Support chat serving for more models

EricLBuehler / candle-vllm

Efficent platform for inference and serving local LLMs including an OpenAI compatible API server.

MIT License

271 stars 28 forks source link

Support chat serving for more models #44

Open guoqingbao opened 5 months ago

guoqingbao commented 5 months ago

Open this issue for tracking the progress of models supported in candle-vllm.

guoqingbao commented 5 months ago

Phi3 model is added in this PR #45

Command line to run Phi3 3.8B chat service

cargo run --release -- --port 2000 --weight-path /home/phi3-3.8b/ phi3 --repeat-last-n 64

It uses mixed precision (F32 for rope/rmsnorm & BF16 for others) for long sequence generation (e.g., prompt over 2k tokens). Tested speed on A100: 99 tokens/s for decoding

You may run Phi3 7B with different weight-path since the pipeline loads models using the corresponding config.json (I haven't tested Phi3 7B, but it should be workable in theory).

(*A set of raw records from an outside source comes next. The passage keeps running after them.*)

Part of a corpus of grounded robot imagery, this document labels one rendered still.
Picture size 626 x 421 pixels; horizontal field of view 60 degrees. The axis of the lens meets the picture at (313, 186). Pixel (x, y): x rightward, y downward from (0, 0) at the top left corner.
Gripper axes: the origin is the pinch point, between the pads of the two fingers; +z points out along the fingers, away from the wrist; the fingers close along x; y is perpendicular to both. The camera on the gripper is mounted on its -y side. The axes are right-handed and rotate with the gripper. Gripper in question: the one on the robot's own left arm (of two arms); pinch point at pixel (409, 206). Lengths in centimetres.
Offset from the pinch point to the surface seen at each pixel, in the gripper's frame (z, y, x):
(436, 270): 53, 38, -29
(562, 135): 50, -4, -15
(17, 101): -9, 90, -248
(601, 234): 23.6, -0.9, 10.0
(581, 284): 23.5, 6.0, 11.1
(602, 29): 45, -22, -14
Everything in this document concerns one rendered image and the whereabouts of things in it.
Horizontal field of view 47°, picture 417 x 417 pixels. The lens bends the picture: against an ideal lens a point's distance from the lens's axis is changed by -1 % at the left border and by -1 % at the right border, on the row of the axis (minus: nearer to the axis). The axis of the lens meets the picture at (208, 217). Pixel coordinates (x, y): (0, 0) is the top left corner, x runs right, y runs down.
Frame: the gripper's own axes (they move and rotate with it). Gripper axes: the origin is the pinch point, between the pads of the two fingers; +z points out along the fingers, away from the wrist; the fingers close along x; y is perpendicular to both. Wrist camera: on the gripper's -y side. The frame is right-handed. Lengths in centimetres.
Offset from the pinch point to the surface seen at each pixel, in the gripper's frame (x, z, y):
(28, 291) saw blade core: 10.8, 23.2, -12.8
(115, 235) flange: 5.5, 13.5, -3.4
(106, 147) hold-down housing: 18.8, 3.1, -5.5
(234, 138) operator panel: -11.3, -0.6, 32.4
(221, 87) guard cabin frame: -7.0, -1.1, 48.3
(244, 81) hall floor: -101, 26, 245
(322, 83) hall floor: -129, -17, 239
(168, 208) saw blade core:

guoqingbao commented 5 months ago

Qwen2 model is added in this PR #46

Command line to run Qwen2 1.8B chat service

cargo run --release -- --port 2000 --weight-path /home/qwen2-1.8b/ qwen2 --repeat-last-n 64

cargo run --release -- --port 2000 --model-id Qwen/Qwen1.5-1.8B-Chat qwen2 --repeat-last-n 64

Tested speed on A100: ~150 tokens/s for decoding

guoqingbao commented 4 months ago

Mistral, Yi and StableLM are supported in #53 #57

Running cases:

cargo run --release -- --port 2000 --weight-path /home/mistral_7b/ mistral --repeat-last-n 32 --penalty 1.1 --
temperature 0.8

cargo run --release -- --port 2000 --weight-path /home/yi-6b/ yi --repeat-last-n 32

cargo run --release -- --port 2000 --weight-path /home/stablelm-zephyr-3b/ stable-lm --repeat-last-n 32

guoqingbao commented 4 months ago

LLaMa3/LLaMa3.1 supported in #67

Tested case:

cargo run --release -- --port 2000 --weight-path /home/Meta-Llama-3.1-8B-Instruct/ llama3 --repeat-last-n 64

65 tokens/s on A100 (BF16).

guoqingbao commented 3 months ago

We have added support for quantized models, refer to #77

EricLBuehler commented 3 months ago

@guoqingbao nice work with #77!

guoqingbao commented 3 months ago

@guoqingbao nice work with #77!

I'm planning to parallelize the model loading process, specifically for in-situ quantization. The current strategy of loading model weights (bought from candle) layer by layer is unnecessary and inefficient.